_Directions for this task_.
Give the listing again word for word, excluding the pictures it contains.

Collected material START

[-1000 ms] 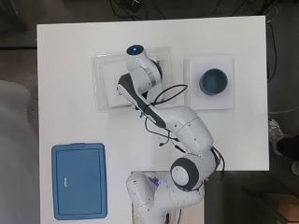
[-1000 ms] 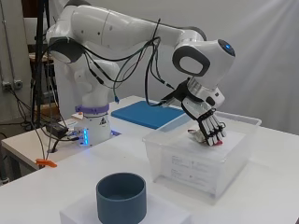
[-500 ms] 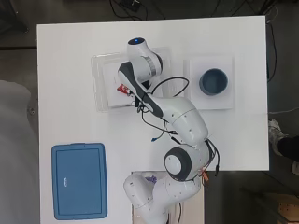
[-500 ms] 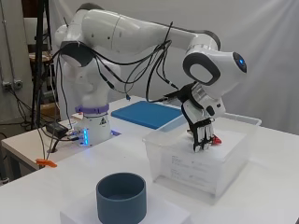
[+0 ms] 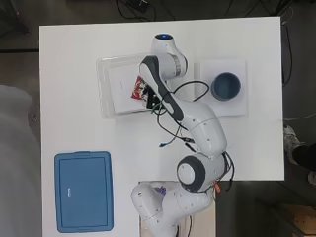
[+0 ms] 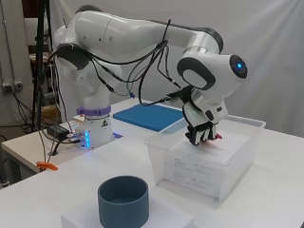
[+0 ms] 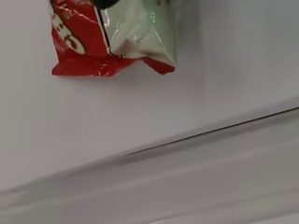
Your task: Teleoperate dual arm-hand system to remove items from a box
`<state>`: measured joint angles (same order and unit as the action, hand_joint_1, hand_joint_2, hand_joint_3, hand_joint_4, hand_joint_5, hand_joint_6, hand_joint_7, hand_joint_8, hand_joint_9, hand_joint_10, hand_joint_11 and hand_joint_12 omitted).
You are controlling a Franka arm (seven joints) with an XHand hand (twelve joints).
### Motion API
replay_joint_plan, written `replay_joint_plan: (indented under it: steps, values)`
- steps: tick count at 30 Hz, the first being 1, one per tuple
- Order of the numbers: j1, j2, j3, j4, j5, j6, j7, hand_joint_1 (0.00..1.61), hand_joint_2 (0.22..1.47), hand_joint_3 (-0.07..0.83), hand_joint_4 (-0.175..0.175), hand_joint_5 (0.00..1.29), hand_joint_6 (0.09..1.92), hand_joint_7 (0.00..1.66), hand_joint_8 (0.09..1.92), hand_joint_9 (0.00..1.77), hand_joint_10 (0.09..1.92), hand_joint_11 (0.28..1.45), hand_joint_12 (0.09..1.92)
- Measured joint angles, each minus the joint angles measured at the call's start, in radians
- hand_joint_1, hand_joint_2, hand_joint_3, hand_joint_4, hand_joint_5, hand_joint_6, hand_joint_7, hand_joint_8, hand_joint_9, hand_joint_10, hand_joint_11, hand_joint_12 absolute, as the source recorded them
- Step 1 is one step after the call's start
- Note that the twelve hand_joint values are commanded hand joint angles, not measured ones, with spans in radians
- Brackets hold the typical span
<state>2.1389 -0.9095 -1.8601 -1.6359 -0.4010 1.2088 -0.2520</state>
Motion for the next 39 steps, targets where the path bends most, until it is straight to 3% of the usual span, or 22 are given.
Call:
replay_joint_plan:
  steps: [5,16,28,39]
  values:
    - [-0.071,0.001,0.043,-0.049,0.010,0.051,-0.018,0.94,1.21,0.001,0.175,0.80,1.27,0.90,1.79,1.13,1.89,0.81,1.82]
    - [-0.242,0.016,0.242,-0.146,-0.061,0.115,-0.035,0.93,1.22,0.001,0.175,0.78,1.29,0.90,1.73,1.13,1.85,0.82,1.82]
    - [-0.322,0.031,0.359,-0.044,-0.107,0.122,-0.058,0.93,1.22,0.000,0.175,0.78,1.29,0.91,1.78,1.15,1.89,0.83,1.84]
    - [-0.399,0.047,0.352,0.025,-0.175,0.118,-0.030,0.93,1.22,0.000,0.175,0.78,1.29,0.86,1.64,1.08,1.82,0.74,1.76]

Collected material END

_Solution_.
[-1000 ms] 
[-1000 ms] 
[-500 ms] 
[-500 ms] 
[+0 ms] 
[+0 ms] 
[+0 ms] 
Your task: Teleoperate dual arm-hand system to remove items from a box
`<state>`: measured joint angles (same order and unit as the action, hand_joint_1, hand_joint_2, hand_joint_3, hand_joint_4, hand_joint_5, hand_joint_6, hand_joint_7, hand_joint_8, hand_joint_9, hand_joint_10, hand_joint_11 and hand_joint_12 omitted).
You are controlling a Franka arm (seven joints) with an XHand hand (twelve joints).
### Motion API
replay_joint_plan, written `replay_joint_plan: (indented under it: steps, values)`
- steps: tick count at 30 Hz, the first being 1, one per tuple
- Order of the numbers: j1, j2, j3, j4, j5, j6, j7, hand_joint_1 (0.00..1.61), hand_joint_2 (0.22..1.47), hand_joint_3 (-0.07..0.83), hand_joint_4 (-0.175..0.175), hand_joint_5 (0.00..1.29), hand_joint_6 (0.09..1.92), hand_joint_7 (0.00..1.66), hand_joint_8 (0.09..1.92), hand_joint_9 (0.00..1.77), hand_joint_10 (0.09..1.92), hand_joint_11 (0.28..1.45), hand_joint_12 (0.09..1.92)
- Measured joint angles, each minus the joint angles measured at the call's start, in radians
- hand_joint_1, hand_joint_2, hand_joint_3, hand_joint_4, hand_joint_5, hand_joint_6, hand_joint_7, hand_joint_8, hand_joint_9, hand_joint_10, hand_joint_11, hand_joint_12 absolute, as the source recorded them
- Step 1 is one step after the call's start
- Note that the twelve hand_joint values are commanded hand joint angles, not measured ones, with spans in radians
- Brackets hold the typical span
<state>2.1389 -0.9095 -1.8601 -1.6359 -0.4010 1.2088 -0.2520</state>
Motion for the next 39 steps, targets where the path bends most, until it is straight to 3% of the usual span, or 22 are given.
Call:
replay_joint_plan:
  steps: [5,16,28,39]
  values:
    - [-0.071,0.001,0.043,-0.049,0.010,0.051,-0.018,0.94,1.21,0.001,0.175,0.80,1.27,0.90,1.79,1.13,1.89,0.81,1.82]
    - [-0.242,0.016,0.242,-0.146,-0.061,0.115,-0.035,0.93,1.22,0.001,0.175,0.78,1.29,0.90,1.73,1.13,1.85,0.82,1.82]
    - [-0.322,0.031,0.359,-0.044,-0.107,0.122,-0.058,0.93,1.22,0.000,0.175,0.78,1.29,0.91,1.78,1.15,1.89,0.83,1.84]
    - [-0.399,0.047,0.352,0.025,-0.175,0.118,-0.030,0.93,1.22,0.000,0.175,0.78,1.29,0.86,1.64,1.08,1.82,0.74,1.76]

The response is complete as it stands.